Pour le christianisme, le jeûne est une attitude spirituelle associée à la recherche de perfection. Tout baptisé doit conformer sa vie au Christ auquel il est incorporé quand il reçoit le baptême. Celui-ci est le passage d’une vie ancienne à une vie nouvelle, d’une vie de péché à une vie dans la grâce, une libération que le baptisé doit ratifier, manifester et exprimer dans sa vie quotidienne. Comment ? En donnant le plus de place possible dans son être et sa vie au Dieu qui l’habite.

Ce travail d’identification au Christ se fait par la méditation, la prière, la réception des sacrements qui accompagnent chaque fidèle sur le chemin de perfection, mais aussi par le jeûne, qui fait partie des actes essentiels que l’Église demande d’accomplir. Ce dernier est mentionné avec constance dans les textes bibliques comme une manière pour l’homme de manifester que Dieu tient la plus grande place dans sa vie et qu’il doit tout faire pour se débarrasser de ce qui l’encombre.

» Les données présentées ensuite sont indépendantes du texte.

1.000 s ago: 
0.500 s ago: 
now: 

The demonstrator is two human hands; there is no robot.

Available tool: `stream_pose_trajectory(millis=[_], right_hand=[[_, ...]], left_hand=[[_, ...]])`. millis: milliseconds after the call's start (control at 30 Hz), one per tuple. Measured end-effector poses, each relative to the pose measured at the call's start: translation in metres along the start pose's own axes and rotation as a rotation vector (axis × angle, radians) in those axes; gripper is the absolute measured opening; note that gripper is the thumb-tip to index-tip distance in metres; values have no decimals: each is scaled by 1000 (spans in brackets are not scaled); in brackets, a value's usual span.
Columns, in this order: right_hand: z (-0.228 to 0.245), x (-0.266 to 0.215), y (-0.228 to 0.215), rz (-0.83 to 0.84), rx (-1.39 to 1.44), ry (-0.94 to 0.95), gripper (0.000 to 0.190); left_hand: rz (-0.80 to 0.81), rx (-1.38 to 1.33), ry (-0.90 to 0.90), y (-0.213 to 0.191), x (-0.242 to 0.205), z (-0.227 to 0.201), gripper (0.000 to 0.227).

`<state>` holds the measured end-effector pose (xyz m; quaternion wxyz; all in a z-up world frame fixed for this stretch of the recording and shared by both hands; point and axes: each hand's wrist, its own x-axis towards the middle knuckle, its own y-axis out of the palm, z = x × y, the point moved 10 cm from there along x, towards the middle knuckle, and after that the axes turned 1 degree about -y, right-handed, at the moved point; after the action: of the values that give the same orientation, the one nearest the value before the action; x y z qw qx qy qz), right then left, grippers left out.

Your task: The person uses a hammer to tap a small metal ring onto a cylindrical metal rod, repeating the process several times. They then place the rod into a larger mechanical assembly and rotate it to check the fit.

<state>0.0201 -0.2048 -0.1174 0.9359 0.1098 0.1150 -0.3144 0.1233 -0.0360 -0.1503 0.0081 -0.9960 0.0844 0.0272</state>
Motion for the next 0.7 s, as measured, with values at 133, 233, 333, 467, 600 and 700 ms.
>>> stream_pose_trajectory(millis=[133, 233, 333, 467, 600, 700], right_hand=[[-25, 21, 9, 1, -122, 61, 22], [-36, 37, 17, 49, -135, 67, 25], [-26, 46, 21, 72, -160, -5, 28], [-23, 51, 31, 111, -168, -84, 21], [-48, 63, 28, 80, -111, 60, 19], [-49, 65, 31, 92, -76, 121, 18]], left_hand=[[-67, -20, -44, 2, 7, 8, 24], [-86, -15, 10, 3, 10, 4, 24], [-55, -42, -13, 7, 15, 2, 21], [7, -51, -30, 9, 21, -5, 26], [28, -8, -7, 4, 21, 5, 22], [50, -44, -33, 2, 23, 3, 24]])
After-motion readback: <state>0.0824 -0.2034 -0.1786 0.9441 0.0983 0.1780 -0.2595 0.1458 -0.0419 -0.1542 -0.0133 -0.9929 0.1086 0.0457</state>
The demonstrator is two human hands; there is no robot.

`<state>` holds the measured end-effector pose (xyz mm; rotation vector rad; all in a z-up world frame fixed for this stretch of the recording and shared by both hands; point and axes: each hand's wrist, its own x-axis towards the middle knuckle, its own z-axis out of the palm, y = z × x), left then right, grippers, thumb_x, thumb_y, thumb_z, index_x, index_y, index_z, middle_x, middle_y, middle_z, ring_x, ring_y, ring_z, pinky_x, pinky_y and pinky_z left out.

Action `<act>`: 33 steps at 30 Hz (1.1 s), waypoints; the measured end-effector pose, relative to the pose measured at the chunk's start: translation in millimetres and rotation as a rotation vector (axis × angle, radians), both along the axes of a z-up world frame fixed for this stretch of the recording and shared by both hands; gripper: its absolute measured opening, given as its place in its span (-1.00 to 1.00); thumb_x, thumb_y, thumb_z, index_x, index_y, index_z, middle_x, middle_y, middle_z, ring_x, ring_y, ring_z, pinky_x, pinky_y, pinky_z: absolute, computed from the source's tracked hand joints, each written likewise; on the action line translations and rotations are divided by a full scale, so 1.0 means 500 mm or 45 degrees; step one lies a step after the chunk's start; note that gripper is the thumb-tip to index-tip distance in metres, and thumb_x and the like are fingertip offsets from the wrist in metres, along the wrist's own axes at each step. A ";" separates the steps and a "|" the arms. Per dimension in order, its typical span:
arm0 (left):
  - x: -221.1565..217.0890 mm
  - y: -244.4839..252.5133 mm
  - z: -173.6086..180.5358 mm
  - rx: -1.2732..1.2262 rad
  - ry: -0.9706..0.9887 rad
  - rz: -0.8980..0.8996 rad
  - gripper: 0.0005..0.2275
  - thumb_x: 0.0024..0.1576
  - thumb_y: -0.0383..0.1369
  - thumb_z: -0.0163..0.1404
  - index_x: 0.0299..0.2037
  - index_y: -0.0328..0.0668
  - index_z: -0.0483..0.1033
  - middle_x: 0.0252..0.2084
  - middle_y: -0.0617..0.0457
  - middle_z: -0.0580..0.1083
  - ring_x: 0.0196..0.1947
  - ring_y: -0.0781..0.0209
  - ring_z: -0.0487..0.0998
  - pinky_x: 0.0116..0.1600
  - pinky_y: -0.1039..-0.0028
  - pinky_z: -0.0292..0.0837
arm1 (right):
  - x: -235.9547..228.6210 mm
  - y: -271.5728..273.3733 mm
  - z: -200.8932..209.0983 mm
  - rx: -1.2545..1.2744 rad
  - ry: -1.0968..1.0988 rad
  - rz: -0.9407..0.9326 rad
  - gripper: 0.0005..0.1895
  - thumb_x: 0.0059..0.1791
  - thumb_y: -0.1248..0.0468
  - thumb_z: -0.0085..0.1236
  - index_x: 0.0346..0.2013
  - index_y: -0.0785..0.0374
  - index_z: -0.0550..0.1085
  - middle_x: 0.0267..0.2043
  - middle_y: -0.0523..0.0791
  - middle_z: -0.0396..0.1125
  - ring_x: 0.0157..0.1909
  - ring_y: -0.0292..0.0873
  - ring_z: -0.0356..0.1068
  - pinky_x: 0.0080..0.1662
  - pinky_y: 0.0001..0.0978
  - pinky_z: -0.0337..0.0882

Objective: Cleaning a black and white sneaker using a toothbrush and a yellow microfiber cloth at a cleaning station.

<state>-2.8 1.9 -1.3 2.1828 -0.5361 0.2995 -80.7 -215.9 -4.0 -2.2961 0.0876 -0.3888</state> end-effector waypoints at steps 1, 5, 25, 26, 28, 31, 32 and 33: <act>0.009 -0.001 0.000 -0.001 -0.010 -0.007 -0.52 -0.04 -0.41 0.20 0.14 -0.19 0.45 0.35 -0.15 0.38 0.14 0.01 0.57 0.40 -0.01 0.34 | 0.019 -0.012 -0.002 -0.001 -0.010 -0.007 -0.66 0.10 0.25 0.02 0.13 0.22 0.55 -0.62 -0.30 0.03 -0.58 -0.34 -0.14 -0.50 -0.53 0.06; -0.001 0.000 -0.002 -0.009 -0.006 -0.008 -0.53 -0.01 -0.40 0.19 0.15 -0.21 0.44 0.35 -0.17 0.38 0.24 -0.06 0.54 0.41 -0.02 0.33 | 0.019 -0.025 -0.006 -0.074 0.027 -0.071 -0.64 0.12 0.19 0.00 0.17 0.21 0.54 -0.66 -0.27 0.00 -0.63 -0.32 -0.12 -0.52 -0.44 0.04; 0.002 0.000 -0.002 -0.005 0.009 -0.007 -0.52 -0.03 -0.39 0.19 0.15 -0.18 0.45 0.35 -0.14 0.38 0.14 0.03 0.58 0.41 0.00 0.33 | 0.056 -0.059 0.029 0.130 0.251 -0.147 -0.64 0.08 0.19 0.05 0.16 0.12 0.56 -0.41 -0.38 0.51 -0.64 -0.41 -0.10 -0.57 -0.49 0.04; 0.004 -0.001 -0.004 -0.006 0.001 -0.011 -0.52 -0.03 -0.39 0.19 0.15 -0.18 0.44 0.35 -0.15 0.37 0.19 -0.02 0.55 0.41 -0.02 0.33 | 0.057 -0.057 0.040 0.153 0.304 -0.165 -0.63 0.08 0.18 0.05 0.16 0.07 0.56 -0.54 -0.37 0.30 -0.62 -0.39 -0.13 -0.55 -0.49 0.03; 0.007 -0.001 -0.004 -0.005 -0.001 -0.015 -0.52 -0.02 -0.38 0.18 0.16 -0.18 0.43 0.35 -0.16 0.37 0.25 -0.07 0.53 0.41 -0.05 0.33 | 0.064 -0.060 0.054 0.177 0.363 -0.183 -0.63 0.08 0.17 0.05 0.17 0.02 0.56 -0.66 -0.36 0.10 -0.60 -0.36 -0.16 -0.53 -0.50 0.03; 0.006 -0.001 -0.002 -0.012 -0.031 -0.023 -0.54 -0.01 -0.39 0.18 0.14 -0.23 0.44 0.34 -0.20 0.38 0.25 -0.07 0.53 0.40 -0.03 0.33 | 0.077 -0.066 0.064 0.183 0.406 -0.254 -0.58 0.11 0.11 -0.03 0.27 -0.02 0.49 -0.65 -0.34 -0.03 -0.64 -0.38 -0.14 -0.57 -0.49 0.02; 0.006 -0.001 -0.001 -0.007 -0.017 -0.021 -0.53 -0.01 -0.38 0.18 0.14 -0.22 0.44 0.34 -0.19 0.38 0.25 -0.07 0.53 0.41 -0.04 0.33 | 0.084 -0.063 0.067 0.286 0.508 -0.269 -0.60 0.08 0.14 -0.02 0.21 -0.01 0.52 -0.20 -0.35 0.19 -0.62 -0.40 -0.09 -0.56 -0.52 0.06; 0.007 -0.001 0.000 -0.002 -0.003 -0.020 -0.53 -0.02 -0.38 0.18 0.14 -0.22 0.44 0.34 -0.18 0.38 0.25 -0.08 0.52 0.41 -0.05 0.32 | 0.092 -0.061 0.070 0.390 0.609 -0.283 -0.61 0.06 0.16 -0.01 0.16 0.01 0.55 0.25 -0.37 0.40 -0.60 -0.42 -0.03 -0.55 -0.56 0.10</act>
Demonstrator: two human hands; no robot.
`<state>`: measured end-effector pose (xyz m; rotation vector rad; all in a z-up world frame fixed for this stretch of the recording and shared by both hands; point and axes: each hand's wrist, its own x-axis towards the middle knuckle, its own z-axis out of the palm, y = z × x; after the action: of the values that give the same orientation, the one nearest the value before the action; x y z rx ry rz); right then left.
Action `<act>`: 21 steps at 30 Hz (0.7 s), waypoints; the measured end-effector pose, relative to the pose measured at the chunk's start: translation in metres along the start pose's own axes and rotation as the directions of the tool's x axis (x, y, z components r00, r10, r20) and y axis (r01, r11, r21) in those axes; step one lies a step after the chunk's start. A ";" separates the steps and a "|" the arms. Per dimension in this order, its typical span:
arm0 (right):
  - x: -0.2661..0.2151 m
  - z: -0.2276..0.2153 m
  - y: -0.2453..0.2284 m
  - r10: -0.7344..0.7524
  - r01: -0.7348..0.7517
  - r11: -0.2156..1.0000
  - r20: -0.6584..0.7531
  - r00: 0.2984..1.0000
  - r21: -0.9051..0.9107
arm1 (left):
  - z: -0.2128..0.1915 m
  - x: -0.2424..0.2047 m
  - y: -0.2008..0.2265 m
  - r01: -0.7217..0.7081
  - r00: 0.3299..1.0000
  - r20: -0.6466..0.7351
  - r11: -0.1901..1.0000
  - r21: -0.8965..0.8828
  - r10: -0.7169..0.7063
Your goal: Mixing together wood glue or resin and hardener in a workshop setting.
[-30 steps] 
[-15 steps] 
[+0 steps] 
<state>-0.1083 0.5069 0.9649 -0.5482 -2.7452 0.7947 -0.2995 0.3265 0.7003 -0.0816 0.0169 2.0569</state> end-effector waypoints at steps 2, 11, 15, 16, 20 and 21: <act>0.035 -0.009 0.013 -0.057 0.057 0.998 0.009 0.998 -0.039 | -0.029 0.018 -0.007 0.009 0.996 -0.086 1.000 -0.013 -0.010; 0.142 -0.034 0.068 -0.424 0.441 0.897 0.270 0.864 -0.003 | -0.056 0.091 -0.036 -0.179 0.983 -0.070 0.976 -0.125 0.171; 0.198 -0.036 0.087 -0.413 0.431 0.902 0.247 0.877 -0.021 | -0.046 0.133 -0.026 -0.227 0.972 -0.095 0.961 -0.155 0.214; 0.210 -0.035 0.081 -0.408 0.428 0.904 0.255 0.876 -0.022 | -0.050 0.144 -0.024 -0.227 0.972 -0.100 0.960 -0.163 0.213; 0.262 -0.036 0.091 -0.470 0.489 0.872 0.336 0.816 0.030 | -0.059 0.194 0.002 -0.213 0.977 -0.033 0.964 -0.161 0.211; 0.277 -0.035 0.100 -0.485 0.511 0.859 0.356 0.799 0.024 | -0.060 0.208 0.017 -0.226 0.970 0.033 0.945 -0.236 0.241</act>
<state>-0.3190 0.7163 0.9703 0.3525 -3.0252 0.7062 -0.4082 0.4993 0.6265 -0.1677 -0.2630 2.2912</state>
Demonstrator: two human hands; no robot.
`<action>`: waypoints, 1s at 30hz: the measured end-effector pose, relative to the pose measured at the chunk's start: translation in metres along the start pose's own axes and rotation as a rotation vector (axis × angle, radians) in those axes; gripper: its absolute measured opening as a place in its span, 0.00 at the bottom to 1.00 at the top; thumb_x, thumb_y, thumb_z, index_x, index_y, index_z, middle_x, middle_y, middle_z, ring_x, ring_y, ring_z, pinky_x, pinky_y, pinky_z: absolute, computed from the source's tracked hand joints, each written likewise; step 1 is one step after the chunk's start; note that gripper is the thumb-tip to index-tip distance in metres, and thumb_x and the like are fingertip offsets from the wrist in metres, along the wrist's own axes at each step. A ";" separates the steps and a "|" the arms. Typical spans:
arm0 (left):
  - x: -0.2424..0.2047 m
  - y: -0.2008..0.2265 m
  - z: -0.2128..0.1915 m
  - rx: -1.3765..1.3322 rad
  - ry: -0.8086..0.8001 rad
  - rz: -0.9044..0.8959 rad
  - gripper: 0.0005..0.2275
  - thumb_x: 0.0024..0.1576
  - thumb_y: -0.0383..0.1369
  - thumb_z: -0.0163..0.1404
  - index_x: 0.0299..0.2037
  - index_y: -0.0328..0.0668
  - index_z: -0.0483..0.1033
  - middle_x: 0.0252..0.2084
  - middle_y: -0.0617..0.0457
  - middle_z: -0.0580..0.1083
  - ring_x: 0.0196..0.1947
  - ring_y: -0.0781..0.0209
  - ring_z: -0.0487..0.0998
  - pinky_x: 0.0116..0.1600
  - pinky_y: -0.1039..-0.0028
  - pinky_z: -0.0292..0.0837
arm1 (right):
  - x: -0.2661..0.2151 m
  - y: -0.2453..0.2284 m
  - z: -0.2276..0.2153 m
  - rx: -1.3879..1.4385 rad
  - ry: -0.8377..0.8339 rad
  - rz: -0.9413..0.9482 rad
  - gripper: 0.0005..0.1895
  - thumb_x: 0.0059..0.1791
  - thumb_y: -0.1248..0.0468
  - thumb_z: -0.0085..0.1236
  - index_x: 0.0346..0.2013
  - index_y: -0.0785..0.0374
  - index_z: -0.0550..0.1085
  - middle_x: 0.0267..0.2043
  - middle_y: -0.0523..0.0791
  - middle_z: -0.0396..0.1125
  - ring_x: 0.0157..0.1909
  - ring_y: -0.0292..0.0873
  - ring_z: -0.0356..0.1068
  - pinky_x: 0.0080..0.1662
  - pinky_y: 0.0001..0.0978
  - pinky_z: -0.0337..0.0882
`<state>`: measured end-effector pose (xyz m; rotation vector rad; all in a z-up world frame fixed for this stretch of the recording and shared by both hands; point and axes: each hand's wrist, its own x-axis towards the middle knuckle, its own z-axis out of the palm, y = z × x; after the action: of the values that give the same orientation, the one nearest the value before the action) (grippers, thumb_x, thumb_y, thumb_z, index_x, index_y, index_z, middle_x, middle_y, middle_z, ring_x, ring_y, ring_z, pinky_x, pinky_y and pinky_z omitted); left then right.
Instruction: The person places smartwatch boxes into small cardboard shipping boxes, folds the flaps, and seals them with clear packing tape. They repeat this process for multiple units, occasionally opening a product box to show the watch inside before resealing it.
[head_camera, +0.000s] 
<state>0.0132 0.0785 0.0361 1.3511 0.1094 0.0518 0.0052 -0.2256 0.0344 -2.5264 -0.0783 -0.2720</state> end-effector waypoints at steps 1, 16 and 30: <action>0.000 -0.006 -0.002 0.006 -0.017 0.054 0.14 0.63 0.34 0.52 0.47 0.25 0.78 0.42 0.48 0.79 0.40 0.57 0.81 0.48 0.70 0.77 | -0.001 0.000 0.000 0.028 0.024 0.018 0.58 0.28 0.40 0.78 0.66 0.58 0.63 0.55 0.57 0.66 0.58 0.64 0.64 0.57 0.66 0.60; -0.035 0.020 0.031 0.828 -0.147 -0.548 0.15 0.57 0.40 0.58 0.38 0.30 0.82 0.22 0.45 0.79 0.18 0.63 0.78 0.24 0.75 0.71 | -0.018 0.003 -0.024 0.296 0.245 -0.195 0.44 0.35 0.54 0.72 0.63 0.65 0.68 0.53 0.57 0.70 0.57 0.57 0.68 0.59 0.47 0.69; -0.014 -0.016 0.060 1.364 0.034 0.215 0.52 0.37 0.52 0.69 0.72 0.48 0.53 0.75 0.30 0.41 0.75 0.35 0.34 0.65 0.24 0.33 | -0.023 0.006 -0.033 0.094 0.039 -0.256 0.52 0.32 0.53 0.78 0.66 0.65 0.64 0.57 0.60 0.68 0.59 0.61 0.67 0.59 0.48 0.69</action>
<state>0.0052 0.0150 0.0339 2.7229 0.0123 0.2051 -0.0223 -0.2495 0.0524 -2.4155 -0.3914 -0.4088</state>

C’est pourquoi l’Eglise catholique a toujours recommandé le jeûne aux fidèles en leur demandant de s’abstenir pendant un temps de nourriture, rappelant que la privation volontaire d’un acte si nécessaire pour la vie, qui constitue un des efforts les plus coûteux pour une personne, peut devenir un but et qu’il importe de lui donner un sens spirituel. Depuis peu, elle recommande d’étendre l’abstinence à d’autres choses que l’on tient pour essentielles et, dans certains cas, obsèdent, comme le tabac ou l’alcool ou même l’attachement à des jeux ou des spectacles.

La Bible décrit des hommes croyants qui jeûnent pour devenir plus humbles, « humilier leur âme » en maîtrisant les besoins de leur corps et de leurs désirs, pour que celle-ci soit prête à entendre et comprendre la volonté de Dieu sur eux. Ils ont jeûné pour implorer le pardon de Dieu, prendre le deuil, demander que cesse un temps de malheur, demander une grâce avant une mission, se préparer à la rencontre de Dieu ou simplement manifester leur attitude de dépendance vis-à-vis de Lui.

Le Christ lui-même a jeûné avant de commencer sa mission publique, quarante jours dans le désert, seul, vivant de nouveau et en lui-même les quarante jours que le peuple d’Israël a aussi passé dans le désert avant d’entrer dans la terre promise. C’était un temps de préparation. Ainsi manifestait-il que le jeûne est un moyen pour garantir qu’une mission spirituelle s’inaugure dans l’humilité, avec un cœur prêt à accueillir l’action du Très-Haut.

Il a recommandé aux disciples qui l’ont suivi de jeûner mais d’éviter tout formalisme, orgueil et ostentation. Le jeûne doit être une expression d’authenticité et de vérité qui concerne l’homme et Dieu qui lit au plus profond du cœur de l’homme. Ainsi ces paroles de l’Evangile de Matthieu : « Quand vous jeûnez, ne vous donnez pas un air sombre comme font les hypocrites : ils prennent une mine défaite pour bien montrer aux hommes qu’ils jeûnent…Pour toi, quand tu jeûnes, parfume ta tête et lave ton visage pour que ton jeûne soit connu non des hommes mais de ton Père qui est là dans le secret » (Matthieu, 6/16).

S’y ajoutent la charité, l’aumône pour les plus pauvres. Le jeûne demandé n’est pas un exploit personnel, un défi que l’homme se donne. Purifiant le cœur, il aide à redécouvrir le frère et la communauté, le prochain qui est aussi un fils de Dieu. Jeûner, c’est s’ouvrir à Dieu par la prière et aux autres par le partage de biens matériels.

L’Église catholique recommande de jeûner tout particulièrement pendant le temps de préparation de la fête de Pâques, soit les quarante jours de carême. Elle l’impose le jour où il commence, puis tous les vendredis de ce temps particulier, enfin, le vendredi saint qui célèbre la mort du Christ sur une croix. Le carême doit être un temps de purification. Il s’exprime en particulier par le refus de manger de la viande les jours de jeûne. Car c’est un temps où le fidèle manifeste qu’il attend le Christ qui reviendra comme il l’a promis et s’y prépare en concentrant son esprit et ses énergies sur l’essentiel : vivre dans l’humilité, l’espérance et l’amour de Dieu.